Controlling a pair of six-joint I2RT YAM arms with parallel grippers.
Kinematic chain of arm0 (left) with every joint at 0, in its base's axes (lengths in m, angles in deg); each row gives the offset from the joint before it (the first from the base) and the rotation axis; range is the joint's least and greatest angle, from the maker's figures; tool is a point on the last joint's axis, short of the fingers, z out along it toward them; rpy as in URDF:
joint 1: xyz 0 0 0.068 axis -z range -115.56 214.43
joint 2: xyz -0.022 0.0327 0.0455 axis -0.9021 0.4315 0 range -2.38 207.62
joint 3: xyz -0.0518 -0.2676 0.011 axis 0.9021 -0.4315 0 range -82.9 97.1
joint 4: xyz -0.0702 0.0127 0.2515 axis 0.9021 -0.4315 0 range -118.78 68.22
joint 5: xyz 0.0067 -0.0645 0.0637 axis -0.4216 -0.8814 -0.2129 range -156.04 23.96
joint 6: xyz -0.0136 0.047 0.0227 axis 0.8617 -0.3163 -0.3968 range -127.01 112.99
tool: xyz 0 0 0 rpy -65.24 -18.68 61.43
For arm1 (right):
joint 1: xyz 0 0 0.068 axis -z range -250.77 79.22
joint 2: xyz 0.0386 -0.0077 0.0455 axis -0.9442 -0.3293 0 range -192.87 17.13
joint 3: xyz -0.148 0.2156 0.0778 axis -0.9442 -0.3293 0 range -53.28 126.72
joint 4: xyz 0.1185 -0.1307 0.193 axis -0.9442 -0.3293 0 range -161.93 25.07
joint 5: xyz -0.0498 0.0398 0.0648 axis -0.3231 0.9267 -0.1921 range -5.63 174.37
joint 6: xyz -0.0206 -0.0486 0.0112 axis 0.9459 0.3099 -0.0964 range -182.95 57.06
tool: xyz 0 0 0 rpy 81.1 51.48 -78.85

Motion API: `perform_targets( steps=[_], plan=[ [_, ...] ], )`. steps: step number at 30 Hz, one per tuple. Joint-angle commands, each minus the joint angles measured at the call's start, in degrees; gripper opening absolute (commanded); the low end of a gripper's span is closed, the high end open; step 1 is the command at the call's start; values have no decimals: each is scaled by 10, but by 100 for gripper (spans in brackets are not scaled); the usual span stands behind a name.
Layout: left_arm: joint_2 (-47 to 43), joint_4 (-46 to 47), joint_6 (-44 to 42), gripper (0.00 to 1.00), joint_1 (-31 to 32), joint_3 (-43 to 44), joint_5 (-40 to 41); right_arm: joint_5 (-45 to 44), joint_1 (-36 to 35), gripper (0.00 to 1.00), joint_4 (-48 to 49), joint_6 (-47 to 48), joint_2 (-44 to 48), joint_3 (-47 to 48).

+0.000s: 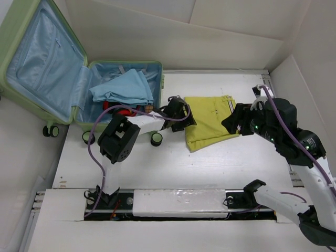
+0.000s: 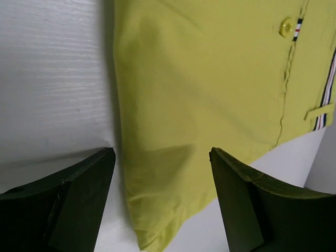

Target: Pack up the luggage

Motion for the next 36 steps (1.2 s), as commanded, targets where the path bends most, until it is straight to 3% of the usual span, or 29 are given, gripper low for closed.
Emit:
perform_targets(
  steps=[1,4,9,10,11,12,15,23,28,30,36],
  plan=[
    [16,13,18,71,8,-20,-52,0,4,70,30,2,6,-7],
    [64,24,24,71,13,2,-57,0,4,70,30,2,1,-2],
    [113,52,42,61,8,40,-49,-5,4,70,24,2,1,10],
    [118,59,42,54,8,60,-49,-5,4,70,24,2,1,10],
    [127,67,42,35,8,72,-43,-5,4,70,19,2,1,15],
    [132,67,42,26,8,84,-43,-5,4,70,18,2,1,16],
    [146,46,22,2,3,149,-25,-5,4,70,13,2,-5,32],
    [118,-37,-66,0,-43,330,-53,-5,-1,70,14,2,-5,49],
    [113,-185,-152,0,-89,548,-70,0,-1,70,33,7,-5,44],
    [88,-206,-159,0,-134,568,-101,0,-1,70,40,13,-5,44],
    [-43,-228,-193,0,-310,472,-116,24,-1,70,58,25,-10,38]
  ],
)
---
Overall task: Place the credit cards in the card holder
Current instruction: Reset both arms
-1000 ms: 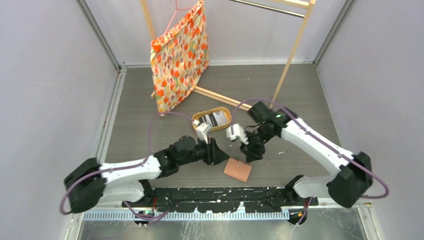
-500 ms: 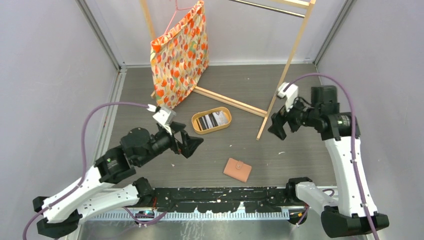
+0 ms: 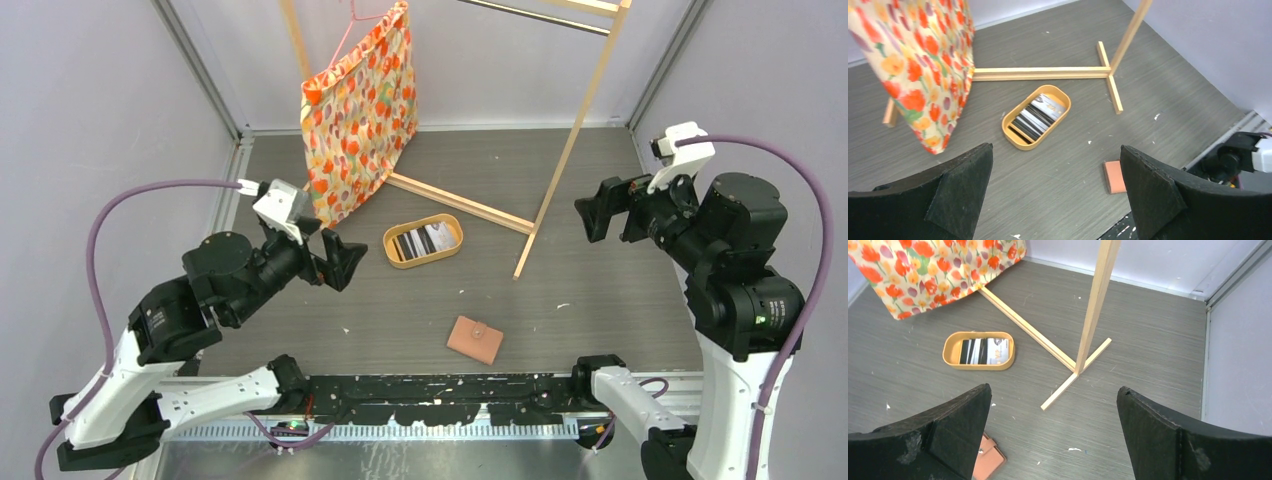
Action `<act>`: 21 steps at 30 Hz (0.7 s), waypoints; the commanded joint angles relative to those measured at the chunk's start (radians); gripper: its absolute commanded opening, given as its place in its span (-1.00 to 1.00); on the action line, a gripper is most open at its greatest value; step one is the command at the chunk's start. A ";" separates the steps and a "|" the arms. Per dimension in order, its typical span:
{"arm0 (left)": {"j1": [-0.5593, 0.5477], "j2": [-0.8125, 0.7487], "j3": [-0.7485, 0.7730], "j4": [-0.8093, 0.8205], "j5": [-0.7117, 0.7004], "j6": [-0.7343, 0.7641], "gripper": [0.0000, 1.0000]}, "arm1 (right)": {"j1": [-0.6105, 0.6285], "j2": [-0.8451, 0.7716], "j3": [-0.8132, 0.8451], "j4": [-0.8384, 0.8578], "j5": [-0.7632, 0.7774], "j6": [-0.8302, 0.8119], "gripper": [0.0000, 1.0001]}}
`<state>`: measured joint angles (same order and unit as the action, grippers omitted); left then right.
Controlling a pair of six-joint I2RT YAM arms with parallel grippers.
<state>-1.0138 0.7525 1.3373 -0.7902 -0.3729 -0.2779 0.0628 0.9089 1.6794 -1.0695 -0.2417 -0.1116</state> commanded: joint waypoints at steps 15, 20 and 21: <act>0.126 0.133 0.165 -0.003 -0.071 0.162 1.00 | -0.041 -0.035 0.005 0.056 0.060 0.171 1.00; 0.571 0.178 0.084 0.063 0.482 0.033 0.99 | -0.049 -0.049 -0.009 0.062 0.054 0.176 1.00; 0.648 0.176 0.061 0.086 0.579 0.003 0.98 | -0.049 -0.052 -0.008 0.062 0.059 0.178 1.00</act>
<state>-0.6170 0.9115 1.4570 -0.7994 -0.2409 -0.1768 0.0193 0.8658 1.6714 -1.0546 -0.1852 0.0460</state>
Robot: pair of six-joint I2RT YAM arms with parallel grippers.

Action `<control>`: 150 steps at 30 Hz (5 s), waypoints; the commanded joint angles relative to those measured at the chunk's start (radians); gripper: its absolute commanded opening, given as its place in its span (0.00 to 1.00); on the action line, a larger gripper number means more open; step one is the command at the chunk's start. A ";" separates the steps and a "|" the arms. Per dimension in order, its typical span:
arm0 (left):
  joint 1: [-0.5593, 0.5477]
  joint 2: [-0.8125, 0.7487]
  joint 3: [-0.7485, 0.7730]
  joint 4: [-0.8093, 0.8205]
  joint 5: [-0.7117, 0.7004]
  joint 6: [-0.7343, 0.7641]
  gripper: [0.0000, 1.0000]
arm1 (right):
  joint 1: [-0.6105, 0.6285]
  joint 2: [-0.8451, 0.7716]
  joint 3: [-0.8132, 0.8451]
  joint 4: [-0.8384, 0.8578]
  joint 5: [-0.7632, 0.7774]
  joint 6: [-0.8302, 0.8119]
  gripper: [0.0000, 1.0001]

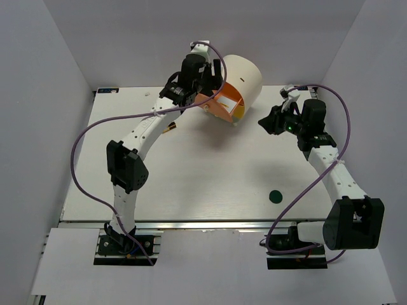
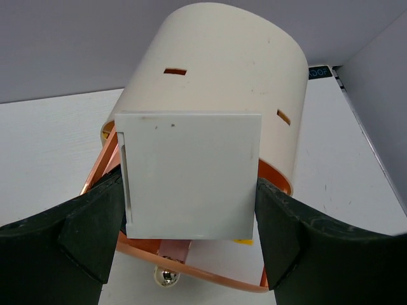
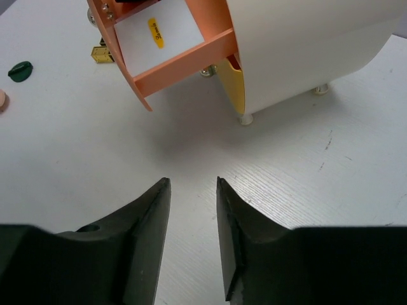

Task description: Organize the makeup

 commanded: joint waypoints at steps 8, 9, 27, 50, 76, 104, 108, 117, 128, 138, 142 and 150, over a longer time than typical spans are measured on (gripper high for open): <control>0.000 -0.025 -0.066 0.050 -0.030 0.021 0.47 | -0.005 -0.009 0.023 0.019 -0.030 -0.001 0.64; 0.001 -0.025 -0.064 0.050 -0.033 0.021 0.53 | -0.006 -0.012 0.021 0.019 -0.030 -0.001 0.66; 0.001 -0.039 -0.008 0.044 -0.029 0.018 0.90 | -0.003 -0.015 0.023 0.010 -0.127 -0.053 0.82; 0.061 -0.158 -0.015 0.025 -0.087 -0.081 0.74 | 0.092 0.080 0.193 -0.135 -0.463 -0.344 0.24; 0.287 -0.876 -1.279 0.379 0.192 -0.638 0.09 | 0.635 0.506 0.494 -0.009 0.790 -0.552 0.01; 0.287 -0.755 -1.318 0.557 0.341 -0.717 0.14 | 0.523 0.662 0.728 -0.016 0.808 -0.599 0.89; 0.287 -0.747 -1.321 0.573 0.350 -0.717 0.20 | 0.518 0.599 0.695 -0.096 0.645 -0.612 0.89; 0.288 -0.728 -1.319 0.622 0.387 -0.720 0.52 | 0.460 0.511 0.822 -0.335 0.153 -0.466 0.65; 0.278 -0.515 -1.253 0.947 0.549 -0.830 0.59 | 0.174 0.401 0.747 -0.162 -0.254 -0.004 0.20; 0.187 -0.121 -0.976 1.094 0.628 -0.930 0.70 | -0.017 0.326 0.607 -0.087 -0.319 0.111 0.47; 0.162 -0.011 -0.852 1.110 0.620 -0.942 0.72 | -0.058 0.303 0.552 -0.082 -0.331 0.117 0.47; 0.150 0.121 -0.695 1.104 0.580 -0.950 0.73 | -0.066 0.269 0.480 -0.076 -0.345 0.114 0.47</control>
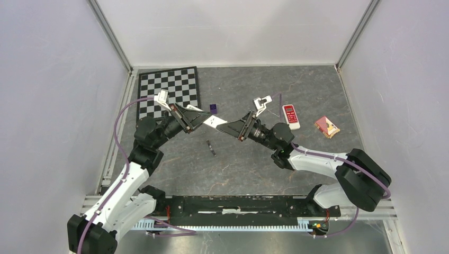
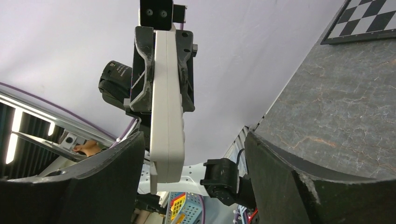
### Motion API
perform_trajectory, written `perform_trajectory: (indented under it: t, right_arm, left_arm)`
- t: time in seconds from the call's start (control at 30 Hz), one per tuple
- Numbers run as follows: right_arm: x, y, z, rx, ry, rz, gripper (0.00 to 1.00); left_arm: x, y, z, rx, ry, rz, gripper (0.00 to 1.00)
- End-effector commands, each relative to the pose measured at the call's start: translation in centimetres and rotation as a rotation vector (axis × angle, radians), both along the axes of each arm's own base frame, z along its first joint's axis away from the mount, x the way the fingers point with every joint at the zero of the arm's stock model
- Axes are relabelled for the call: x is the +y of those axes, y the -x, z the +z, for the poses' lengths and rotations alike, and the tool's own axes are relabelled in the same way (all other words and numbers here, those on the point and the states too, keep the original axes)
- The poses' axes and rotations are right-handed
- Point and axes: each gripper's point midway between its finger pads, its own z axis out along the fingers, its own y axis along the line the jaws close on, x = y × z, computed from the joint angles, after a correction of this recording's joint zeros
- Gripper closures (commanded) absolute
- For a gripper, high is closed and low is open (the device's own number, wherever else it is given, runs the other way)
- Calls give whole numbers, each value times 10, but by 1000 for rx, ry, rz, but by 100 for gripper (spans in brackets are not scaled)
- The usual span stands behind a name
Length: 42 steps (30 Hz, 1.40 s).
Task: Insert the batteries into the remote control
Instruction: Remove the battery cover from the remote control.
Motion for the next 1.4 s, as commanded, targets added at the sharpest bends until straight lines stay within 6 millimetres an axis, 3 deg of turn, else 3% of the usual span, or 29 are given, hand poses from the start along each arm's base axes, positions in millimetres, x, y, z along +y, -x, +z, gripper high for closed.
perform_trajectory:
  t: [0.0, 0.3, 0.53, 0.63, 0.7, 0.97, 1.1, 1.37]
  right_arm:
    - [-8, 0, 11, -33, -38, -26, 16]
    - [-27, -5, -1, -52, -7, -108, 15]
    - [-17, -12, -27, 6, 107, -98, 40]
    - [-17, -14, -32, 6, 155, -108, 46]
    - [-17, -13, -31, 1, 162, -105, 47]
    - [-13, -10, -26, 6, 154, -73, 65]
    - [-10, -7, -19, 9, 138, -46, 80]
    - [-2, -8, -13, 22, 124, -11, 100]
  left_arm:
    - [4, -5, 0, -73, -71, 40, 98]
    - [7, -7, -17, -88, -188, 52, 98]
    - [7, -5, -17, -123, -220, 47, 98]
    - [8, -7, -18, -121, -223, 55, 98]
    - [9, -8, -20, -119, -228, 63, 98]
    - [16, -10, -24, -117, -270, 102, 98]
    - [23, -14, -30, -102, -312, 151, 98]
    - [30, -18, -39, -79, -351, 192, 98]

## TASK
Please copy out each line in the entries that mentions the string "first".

## RESULT
Kinematic chain of arm0 (left) with every joint at 0, in its base's axes (lengths in m, angles in deg); each row gives the offset from the joint before it (the first from the base) and the rotation axis; range is the joint's least and greatest angle, from the maker's figures; tool is a point on the last joint's axis, short of the fingers, z out along it toward them; rpy as in URDF:
- End-effector commands, each relative to the pose measured at the call's start: translation in centimetres and rotation as a rotation vector (axis × angle, radians), both along the axes of each arm's own base frame, z along its first joint's axis away from the mount, x the way the fingers point with every joint at the zero of the arm's stock model

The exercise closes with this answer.